Я принес кувшин. Он жадно припал к его узкому горлышку.
— Была такая благодать, — сказал дядя Мухан, возвращая мне кувшин, — я тебя крестил. Мальчишка ты был здоровенный, все норовил в бороду попу вцепиться, пока он окунал тебя в купель. Ой и веселились же мы на пирушке! Мы тогда с дедом твоим не так часто грызлись… Ты что это, — вдруг прервал он себя, — от моего нос воротишь?
— Нет, — отрезал я, — это Вачек от меня нос воротит.
— Что так? — полюбопытствовал дядя Мухан. — Чего не поделили?
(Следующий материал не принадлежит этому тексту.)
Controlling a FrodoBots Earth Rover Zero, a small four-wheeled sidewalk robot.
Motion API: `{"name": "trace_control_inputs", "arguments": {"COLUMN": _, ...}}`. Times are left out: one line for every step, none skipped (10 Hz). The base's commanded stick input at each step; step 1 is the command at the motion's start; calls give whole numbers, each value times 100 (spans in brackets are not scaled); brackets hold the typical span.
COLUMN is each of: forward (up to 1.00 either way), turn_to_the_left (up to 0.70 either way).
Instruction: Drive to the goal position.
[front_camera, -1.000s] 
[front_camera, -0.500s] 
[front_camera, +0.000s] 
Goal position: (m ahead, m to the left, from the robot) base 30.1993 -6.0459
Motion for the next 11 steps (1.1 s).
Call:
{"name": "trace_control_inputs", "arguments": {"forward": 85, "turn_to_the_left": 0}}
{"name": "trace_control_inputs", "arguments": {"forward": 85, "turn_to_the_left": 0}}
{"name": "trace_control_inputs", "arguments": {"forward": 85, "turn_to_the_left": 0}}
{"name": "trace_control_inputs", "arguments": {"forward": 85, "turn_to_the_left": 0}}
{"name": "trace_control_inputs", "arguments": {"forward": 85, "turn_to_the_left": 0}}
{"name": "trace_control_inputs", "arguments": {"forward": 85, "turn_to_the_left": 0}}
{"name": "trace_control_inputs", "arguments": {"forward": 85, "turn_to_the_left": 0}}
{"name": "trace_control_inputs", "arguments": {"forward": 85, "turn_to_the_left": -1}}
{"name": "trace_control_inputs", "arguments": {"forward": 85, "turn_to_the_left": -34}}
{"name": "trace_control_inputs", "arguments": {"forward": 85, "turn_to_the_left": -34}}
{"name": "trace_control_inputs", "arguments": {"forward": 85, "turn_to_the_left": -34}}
— Он задиристый, дядя Мухан! — выпалил я. — Мне, говорит, с сыном Вартазара якшаться впору. Мы, говорит, богатые…
Дядя Мухан расхохотался.
— Ай да тихоня! Однако я тут с тобой заболтался, — спохватился он и, плюнув на руки, снова взялся за вилы.
Бычки бегали по кругу, взмахами хвостов отгоняя слепней. Вачек подхлестывал их. Из-под досок с острыми кремнями вырывалась золотистая солома, смешанная с зерном.